Armlock
Seashell Angel Lucky Charm

A ball of hearts with rainbow colours of blue, pink and yellow, against a backdrops of twinkling stars in a night sky

Like its title suggests, Seashell Angel Lucky Charm is a treasure. Glittering trinkets strung on a bracelet in the form of six songs, their raw intimacy inviting you to clutch them close.

Longtime collaborators Simon Lam and Hamish Mitchell bring a depth of experience to their band Armlock. Their 2021 debut Trust channeled bedroom indie à la Alex G: guitar parts straightforward in execution but fine-tuned for maximum feeling. Seashell Angel Lucky Charm is knotted into an even more beautiful latticework, nostalgic Casio-piano keys intertwined with dual vocals as close and warm as a hot breath on your ear. 

Wistful, but also emotionally vulnerable and nervy in the way the world of emo music is. You can almost picture lead singer Simon’s mouth pressed as close as possible up to the mic, open only the smallest amount necessary, the most internal of thoughts, ever just slipping out into the world.
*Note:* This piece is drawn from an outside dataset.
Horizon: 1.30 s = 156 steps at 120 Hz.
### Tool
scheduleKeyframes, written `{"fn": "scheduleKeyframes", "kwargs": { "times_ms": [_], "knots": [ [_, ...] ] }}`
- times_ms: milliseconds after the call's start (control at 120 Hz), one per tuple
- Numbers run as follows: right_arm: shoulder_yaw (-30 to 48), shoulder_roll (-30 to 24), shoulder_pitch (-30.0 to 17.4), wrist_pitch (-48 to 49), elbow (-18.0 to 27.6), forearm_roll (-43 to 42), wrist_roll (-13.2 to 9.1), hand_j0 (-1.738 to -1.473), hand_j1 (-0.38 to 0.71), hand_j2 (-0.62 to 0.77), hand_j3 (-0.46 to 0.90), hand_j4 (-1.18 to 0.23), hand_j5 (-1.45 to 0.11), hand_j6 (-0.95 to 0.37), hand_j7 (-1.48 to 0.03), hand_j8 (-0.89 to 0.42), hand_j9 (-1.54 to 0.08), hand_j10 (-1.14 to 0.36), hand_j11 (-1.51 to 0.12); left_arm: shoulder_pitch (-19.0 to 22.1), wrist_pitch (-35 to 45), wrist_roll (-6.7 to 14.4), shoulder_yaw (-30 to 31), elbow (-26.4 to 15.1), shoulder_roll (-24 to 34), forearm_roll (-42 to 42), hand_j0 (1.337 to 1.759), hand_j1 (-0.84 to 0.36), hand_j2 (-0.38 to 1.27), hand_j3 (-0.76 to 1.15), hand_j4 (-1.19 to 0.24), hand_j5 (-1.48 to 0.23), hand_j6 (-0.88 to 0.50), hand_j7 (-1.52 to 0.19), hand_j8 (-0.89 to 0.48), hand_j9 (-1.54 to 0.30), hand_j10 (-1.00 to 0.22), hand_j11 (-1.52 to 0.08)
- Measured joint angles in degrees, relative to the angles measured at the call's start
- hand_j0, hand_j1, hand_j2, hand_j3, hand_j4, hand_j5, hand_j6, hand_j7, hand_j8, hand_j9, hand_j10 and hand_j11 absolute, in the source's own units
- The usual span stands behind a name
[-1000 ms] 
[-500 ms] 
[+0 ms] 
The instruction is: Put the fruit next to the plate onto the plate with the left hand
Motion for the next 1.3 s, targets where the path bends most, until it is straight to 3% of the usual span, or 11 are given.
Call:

The tracks on Seashell Angel Lucky Charm often threaten to break out of their perfectly calibrated binding, adorned with digital noise that shimmers but takes slightly anxious turns. It tracks with the lyrical concerns of the record, flickering song to song between giddy yearning and spurned hurt. Armlock deliver both extremes with the same driving steadiness, not dispassionately but deliberately, understanding that the masks we wear are not always reality.

On ‘Guardian’, Liam sings of looking for signs: of angel numbers, and running a bath “just to watch it flow.” Look closely, and maybe you’ll see those signs in Seashell Angel Lucky Charm too.